While I watched, she paused in the middle of one of her trips to the house, and my heart leaped up to my throat as I thought that I had been discovered. But no. Carroll Byrd had stopped to eye an ornate white trellis, nonfunctional but pretty, which arched over the path between the house and the patio. Hand on hip, she considered it. She walked around it. Then, before I could believe what she was doing, she ripped it out of the ground and was breaking it up like so many matchsticks, throwing the pieces into the fire. Red flames shot toward the lowering sky. She laughed out loud. I noted her generous mouth, the flash of white teeth.
Then Carroll Byrd sat down on an iron bench to watch her fire burn for a while. She lit a cigarette, striking the match on her boot. Now I noticed that she wasn’t wearing a brassiere, something I had read about but never seen done among “nice” women. When she leaned over to stub out her cigarette on the patio tiles, I saw her breasts shift beneath the black sweater. Immediately I thought of “Selena’s brown nipples” on page 72 in Jinx’s and my dog-eared, hidden copy of Peyton Place. I was both disgusted and thrilled.
There in the cramped and pungent safety of the giant boxwood bush, I fell in love. We watched her fire, the two of us from our different vantage points, until it burned itself out. She ran a hose on the ashes before she went inside her father’s house and shut the door.

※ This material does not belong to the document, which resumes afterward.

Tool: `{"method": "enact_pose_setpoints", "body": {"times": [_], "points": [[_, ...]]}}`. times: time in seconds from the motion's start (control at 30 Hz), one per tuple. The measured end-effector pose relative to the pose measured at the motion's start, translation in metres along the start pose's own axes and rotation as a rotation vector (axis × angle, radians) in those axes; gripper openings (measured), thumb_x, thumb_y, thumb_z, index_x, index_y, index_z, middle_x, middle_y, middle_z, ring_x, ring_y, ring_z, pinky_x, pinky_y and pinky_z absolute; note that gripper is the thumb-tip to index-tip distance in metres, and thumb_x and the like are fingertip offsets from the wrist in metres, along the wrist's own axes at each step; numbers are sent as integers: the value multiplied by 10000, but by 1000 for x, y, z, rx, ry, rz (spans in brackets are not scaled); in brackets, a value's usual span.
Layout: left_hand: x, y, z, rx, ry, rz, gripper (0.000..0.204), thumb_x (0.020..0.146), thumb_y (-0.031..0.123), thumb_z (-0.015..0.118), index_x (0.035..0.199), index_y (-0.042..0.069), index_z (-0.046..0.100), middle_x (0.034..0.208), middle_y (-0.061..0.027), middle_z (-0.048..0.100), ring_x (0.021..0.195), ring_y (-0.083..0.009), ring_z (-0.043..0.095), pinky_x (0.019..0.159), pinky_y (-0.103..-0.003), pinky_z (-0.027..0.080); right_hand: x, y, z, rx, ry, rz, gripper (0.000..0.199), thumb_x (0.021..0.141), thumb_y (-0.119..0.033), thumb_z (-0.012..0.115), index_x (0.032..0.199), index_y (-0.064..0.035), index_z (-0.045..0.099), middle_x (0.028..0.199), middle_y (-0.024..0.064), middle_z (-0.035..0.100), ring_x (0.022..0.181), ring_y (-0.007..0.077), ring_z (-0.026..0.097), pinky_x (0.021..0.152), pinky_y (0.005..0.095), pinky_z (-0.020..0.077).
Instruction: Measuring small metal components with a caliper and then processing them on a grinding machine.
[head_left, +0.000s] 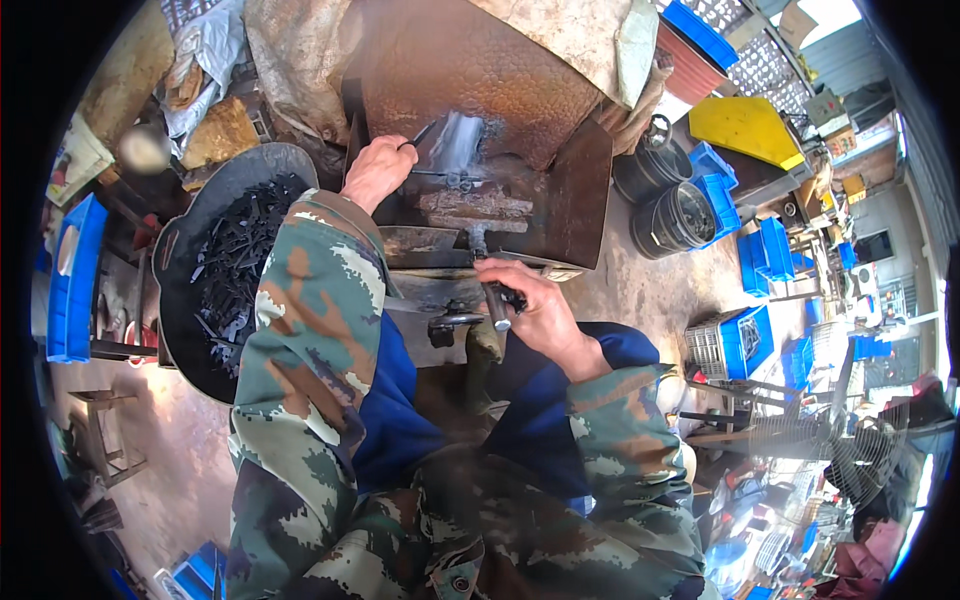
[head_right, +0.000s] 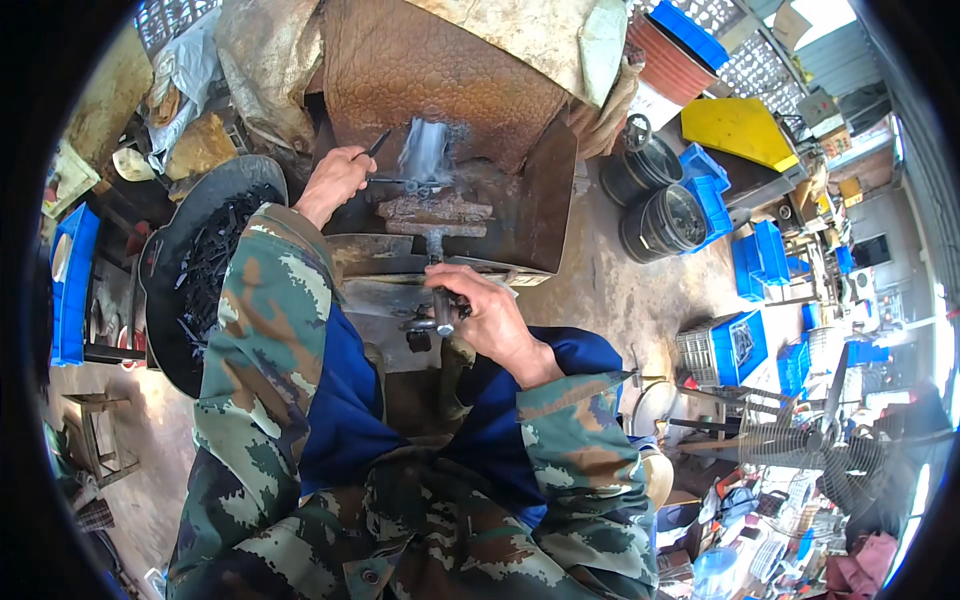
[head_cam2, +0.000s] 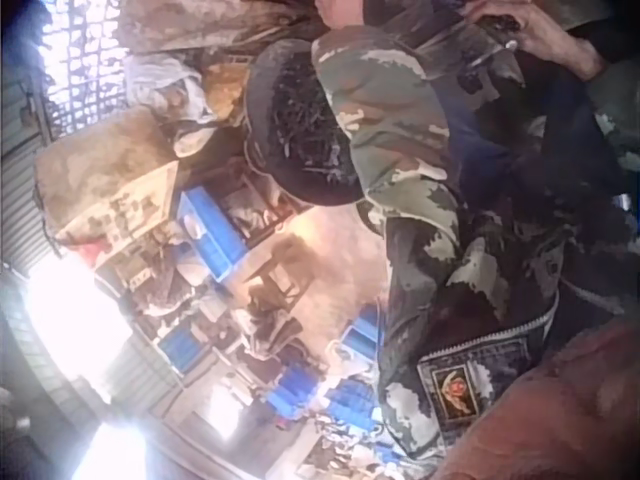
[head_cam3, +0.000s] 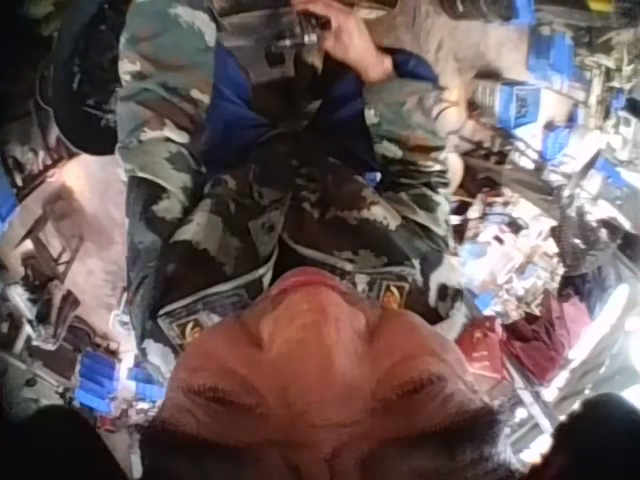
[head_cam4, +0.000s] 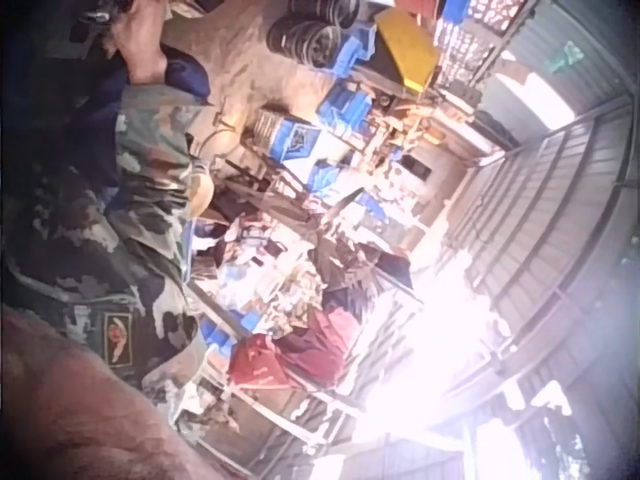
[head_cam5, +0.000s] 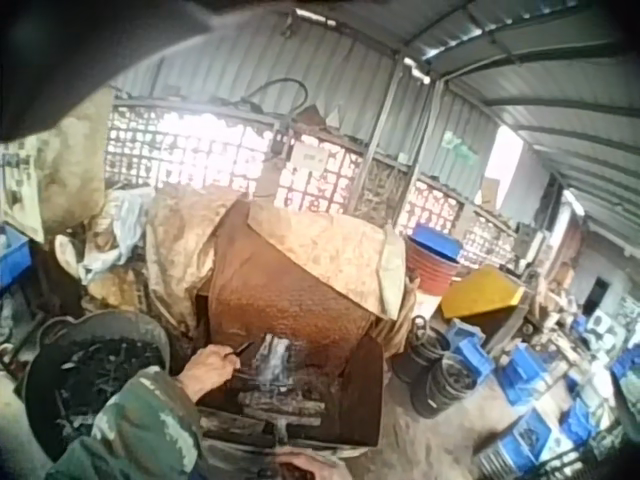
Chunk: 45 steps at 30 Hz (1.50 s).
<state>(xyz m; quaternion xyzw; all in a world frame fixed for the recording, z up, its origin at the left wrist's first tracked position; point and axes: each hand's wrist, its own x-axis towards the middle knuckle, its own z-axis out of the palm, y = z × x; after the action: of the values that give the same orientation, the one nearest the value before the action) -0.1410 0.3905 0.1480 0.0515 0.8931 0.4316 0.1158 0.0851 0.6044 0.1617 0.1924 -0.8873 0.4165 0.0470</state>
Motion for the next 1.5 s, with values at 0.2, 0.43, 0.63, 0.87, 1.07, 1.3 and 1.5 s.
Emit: {"method": "enact_pose_setpoints", "body": {"times": [0.2, 0.43, 0.63, 0.87, 1.07, 1.3, 1.5], "points": [[25, -7, 4, -193, 242, 56, 406, 883, 344, 527, 1180, 102, 663, 1139, -239, 655, 1168, -386, 582, 992, -434, 438, 48, -14, -9, 405, 333, 237, 319, 822, -14, 763, 1120, -42, 653, 1090, 42, 687, 934, 99, 631, 788, 255, 526], [0, 17, 0, -533, 346, 222, 317, 942, 269, 561, 1103, 18, 667, 806, -22, 638, 593, -102, 542, 549, -246, 433, 138, -17, -44, 551, 493, 356, 141, 892, -126, 731, 987, -63, 649, 634, -19, 577, 414, 51, 445, 378, 237, 353], [-10, 39, 6, -519, 320, 162, 281, 900, 268, 625, 1005, 28, 727, 795, -35, 689, 771, -111, 594, 751, -261, 458, 197, 20, -68, 522, 538, 403, 201, 910, -155, 714, 1038, -40, 610, 636, -14, 541, 429, 72, 453, 391, 253, 389], [-13, 42, -2, -648, 248, 54, 248, 941, 208, 583, 983, 6, 721, 837, -32, 689, 838, -120, 601, 820, -265, 446, 234, 26, -60, 618, 575, 392, 225, 896, -144, 725, 1048, -29, 606, 640, -9, 540, 405, 75, 444, 362, 256, 360], [-4, 47, 22, -747, 220, 75, 266, 955, 226, 539, 992, 20, 702, 874, -32, 660, 750, -118, 554, 707, -271, 439, 234, 32, -59, 656, 627, 395, 215, 888, -129, 729, 1030, -29, 602, 627, -6, 536, 402, 81, 448, 356, 261, 364], [-19, 59, 27, -1008, 141, -1, 265, 937, 258, 532, 993, 58, 698, 829, -6, 635, 624, -79, 449, 566, -257, 358, 215, 11, -63, 1260, 788, 386, 160, 940, -116, 649, 1044, -20, 576, 795, 62, 603, 511, 138, 512, 464, 333, 461], [-42, 91, 27, -1458, -20, -189, 234, 898, 328, 563, 941, 139, 695, 832, 31, 645, 740, -97, 538, 697, -294, 359, 202, -6, -44, 1306, 815, 374, 229, 994, -128, 552, 1193, -17, 524, 920, 100, 637, 613, 146, 530, 586, 366, 503]]}}
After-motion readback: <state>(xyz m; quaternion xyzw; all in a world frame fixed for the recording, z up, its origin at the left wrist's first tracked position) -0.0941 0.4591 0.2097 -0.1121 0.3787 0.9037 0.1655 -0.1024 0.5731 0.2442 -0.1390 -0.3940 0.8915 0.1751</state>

I sneaked back to my bike and rode down the long lane and then home, pedaling as fast as I could, freezing to death. But my own house seemed too warm, too bright, too soft—now I hated the baby-blue shag rug in my room, hated all my stuffed animals. I wanted fire and bare trees and cold gray sky. I went straight to bed and wouldn’t get up for dinner. After a while, Mama came in and took my temperature (normal) and brought me a bowl of milk toast on a tray. This was what you got in our house when you were sick, and it was delicious.